Dissemination Objectives for next reporting period
This will be accomplished by participation in national, regional, and/or state meetings.
Overall Project Timeline Update
We are perhaps behind by one month’s time as compared to our original schedule.
Expenditures
The amounts expended coincide to the range anticipated for the work accomplished to date
End User Advisor Feedback
End User Advisor: Dr. David Heil
Organization: State of Florida SEAS program
Location: Tallahassee, FL
Phone number:
E-mail:
At this stage, what are the potential applications for this research? Please discuss how you and others could potentially use the technology.
Potential applications for this research and uses of the technology unchanged from the previous end user advisor feedback. Estuarine monitoring of red tide concentrations in Molluscan shellfish growing waters. May allow for up to the minute information on presence / absence of red tide in estuarine environments. Once a red tide bloom is established there is less need for actual K. brevis water sampling (subsequent overnight shipping). May allows for faster response time to close shellfish harvesting areas. May determine more quickly when red tide is no longer in the water. Each of our five field offices would have the ability to aggressively monitor red tide in the water. Additionally, those engaged in beach monitoring for bathers could use the device from shore and would have to rely less on HAB flags and other sources for information.

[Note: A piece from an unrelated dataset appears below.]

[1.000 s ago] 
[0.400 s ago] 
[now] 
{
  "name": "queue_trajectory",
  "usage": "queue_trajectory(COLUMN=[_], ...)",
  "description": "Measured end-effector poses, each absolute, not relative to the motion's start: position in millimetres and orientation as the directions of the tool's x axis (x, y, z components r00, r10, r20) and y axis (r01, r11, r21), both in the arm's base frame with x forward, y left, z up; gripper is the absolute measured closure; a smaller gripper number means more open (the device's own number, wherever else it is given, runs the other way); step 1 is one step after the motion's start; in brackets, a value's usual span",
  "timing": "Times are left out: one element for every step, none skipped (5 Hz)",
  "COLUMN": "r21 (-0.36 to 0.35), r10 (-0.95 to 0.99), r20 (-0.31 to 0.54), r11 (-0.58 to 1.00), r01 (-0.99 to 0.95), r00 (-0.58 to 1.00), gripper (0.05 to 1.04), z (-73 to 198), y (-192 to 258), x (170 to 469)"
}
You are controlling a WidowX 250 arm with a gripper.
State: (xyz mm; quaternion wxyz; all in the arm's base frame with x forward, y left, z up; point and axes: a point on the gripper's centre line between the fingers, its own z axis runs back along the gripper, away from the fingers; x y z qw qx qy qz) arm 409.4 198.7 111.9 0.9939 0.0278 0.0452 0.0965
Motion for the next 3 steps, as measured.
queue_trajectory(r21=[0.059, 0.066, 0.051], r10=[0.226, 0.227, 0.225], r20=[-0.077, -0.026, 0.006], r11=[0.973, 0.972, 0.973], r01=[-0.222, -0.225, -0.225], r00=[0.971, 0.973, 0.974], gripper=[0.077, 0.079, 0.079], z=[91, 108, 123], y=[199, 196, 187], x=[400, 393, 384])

What are the key challenges to application of this technology? Please consider the technology itself as well as issues related to regulation, politics, socio-economic pressures, trends in the field etc.
Fabrication must produce an easily portable and durable sensor to withstand rigors of potential everyday use in saltwater environment. Ideally it would be capable of measurements throughout the water column (0 to 20 feet). Additionally, United States Food and Drug Administration (FDA) criteria for K. brevis are measured in cells/Liter. Therefore, conversion by the instrument (or inclusion of a conversion table for the user) from the NASBA result to an FDA definable result would be beneficial.

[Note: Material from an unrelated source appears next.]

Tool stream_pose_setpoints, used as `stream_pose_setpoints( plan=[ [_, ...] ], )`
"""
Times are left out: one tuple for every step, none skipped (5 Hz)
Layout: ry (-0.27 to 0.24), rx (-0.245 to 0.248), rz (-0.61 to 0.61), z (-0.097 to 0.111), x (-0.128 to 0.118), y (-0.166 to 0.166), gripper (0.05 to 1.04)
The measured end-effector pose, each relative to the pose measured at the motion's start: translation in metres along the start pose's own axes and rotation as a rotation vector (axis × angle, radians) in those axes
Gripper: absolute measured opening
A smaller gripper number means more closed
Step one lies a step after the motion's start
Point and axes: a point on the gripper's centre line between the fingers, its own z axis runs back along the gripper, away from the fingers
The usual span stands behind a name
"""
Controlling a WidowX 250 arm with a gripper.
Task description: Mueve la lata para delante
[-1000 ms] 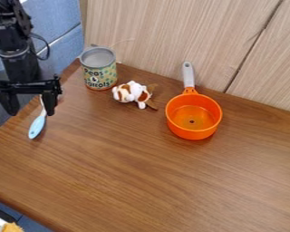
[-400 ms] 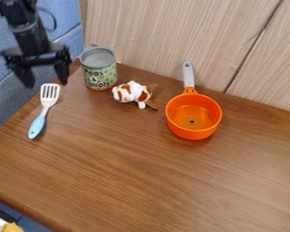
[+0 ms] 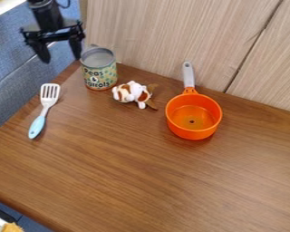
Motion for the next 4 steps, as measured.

Has anything changed about this project's potential applicability since the last reporting period (not applicable to the first Progress Report)?
If successful, this would be a major advancement in red tide management / analysis for Molluscan shellfish growing waters. Review of a information provided shows excellent progress.
Questions/comments/ suggestions for the researchers?
None.
PI Response to End User Advisor Feedback
I need to clarify with the End User that this is not a sampling device but rather an analysis device. Sampling would occur independently. Otherwise I concur with all comments.